The foramen ovale connects the right and left atria, the ductus arteriosus connects the pulmonary artery and aorta, and the ductus venosus connects the umbilical vein and the inferior vena cava.

Consider the blood flow in the fetus.

Fetal circulation pattern

(explanations in the text).

Oxygen-enriched arterial blood from the placenta flows through the umbilical vein, which runs in the umbilical cord, to the liver. Before entering the liver, the blood flow is divided, and a significant part of it bypasses the liver along the ductus venosus

, present only in the fetus, and goes into the inferior vena cava directly to the heart. Blood from the liver itself through the hepatic veins also enters the inferior vena cava. Thus, before flowing into the right atrium, the inferior vena cava receives mixed (venous-arterial) blood from the lower half of the body and the placenta.

Through the inferior vena cava, mixed blood enters the right atrium, from where 2/3 of the blood passes through the open foramen ovale

enter the left atrium, left ventricle, aorta and systemic circulation.

Oval hole

and
ductus arteriosus
in the fetus.

Movement of blood through the foramen ovale

(animation).

Movement of blood through the ductus arteriosus

(animation).

1/3 of the mixed blood entering the inferior vena cava is mixed with all purely venous blood from the superior vena cava, which collects blood from the upper half of the fetal body. Next, from the right atrium, this flow is directed to the right ventricle and then to the pulmonary artery.

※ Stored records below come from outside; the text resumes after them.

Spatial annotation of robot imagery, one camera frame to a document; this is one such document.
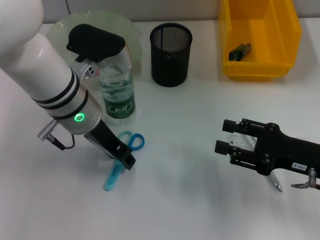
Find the green led light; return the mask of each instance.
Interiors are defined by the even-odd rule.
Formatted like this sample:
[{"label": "green led light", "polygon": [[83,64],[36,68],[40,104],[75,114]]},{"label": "green led light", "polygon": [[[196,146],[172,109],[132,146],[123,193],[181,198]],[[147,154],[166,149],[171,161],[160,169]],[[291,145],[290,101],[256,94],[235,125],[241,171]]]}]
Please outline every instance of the green led light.
[{"label": "green led light", "polygon": [[74,120],[76,122],[81,122],[85,120],[85,115],[83,113],[78,113],[77,115],[75,115]]}]

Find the yellow storage box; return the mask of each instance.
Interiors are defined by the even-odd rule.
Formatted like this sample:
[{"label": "yellow storage box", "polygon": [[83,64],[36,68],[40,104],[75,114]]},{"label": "yellow storage box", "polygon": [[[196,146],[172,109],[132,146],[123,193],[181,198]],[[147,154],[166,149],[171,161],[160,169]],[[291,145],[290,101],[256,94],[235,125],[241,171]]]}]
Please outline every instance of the yellow storage box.
[{"label": "yellow storage box", "polygon": [[[221,0],[219,30],[223,73],[229,77],[269,80],[295,65],[302,30],[292,0]],[[229,61],[240,44],[251,44],[251,53]]]}]

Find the green bottle label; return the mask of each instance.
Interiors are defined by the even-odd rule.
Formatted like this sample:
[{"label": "green bottle label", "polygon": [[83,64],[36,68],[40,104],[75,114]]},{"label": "green bottle label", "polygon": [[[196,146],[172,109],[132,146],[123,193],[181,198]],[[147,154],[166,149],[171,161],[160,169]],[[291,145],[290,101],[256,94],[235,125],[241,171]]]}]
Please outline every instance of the green bottle label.
[{"label": "green bottle label", "polygon": [[106,113],[114,119],[125,119],[134,113],[136,109],[135,94],[133,93],[125,101],[113,102],[104,99]]}]

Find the blue scissors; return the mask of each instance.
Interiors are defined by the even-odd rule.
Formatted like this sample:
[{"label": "blue scissors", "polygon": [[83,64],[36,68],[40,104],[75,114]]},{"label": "blue scissors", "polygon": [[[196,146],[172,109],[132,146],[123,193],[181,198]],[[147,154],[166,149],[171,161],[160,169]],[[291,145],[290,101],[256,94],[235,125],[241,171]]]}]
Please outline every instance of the blue scissors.
[{"label": "blue scissors", "polygon": [[[128,145],[128,147],[132,150],[132,151],[137,151],[139,149],[141,149],[144,145],[145,145],[145,138],[144,136],[142,136],[140,133],[135,133],[133,134],[132,131],[123,131],[121,133],[119,133],[119,135],[117,136],[118,139],[121,139],[122,136],[124,135],[128,135],[128,139],[126,142],[124,142],[125,144]],[[139,138],[141,139],[142,143],[139,146],[132,146],[132,144],[134,143],[135,139]],[[107,181],[104,184],[104,189],[106,191],[110,191],[116,184],[116,181],[118,180],[120,174],[125,170],[124,165],[119,161],[119,160],[115,160],[114,165],[111,169],[111,173],[107,179]]]}]

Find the black stripe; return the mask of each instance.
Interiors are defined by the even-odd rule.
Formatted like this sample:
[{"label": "black stripe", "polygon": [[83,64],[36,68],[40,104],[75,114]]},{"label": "black stripe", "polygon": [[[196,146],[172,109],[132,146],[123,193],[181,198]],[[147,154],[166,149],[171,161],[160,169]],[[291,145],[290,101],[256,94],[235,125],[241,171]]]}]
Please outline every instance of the black stripe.
[{"label": "black stripe", "polygon": [[70,96],[68,96],[65,100],[63,100],[62,102],[53,105],[53,106],[42,106],[40,104],[38,104],[40,107],[42,107],[43,109],[48,109],[48,110],[54,110],[54,109],[59,109],[62,108],[63,106],[67,105],[72,99],[74,99],[75,95],[77,94],[78,90],[79,90],[79,86],[80,86],[80,80],[78,78],[77,75],[75,75],[76,77],[76,83],[75,83],[75,88],[73,90],[73,92],[70,94]]},{"label": "black stripe", "polygon": [[73,86],[73,84],[75,83],[75,73],[74,71],[72,71],[71,69],[71,73],[72,73],[72,76],[71,76],[71,80],[68,84],[68,86],[66,86],[66,88],[61,92],[59,93],[57,96],[53,97],[53,98],[50,98],[48,100],[35,100],[33,99],[37,104],[52,104],[54,103],[55,101],[58,101],[59,99],[62,99],[71,89],[71,87]]},{"label": "black stripe", "polygon": [[71,118],[73,117],[74,115],[76,115],[77,113],[79,113],[83,108],[84,106],[87,104],[87,101],[88,101],[88,98],[89,98],[89,92],[88,92],[88,89],[85,91],[85,97],[84,97],[84,100],[82,101],[82,103],[80,104],[80,106],[74,110],[73,112],[67,114],[67,115],[64,115],[64,116],[52,116],[50,115],[51,117],[53,117],[55,120],[64,120],[64,119],[68,119],[68,118]]}]

But the lungs of the fetus do not work, so only 10% of this blood enters the lungs, and the remaining 90% through the arterial (botal) duct

are discharged (shunted) into the aorta, worsening its oxygen saturation. 2 umbilical arteries depart from the abdominal aorta, which in the umbilical cord go to the placenta for gas exchange, and a new circle of blood circulation begins.

Interesting to know

Liver

The fetus is the only organ of all that receives pure arterial blood from the umbilical vein.
Thanks to the “preferential” blood supply and nutrition, by the time of birth the liver manages to grow to such an extent that it occupies 2/3 of the abdominal cavity
and, in relative terms, weighs 1.5-2 times more than that of an adult.

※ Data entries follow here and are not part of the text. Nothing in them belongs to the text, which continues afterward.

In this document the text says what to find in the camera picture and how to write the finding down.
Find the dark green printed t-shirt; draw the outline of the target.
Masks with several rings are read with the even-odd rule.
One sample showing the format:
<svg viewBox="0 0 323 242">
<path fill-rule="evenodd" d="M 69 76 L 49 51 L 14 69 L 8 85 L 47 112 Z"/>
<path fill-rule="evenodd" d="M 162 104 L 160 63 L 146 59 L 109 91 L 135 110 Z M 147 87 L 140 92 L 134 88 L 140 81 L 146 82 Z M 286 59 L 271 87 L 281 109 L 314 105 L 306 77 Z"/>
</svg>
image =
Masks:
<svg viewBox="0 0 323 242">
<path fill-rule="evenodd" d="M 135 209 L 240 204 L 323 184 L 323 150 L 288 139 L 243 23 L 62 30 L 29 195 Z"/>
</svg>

Arteries to the head and upper body

extend from the aorta above the level of the confluence of the ductus arteriosus, so the blood flowing to the head is better oxygenated than, for example, the blood flowing to the legs.
Like the liver, the head of a newborn is also unusually large and occupies 1/4 of the entire body length
(in an adult - 1/7).
The brain
of a newborn makes up
12 - 13% of body weight
(in adults 2.5%). Probably, young children should be unusually smart, but we cannot guess this due to a 5-fold decrease in brain mass.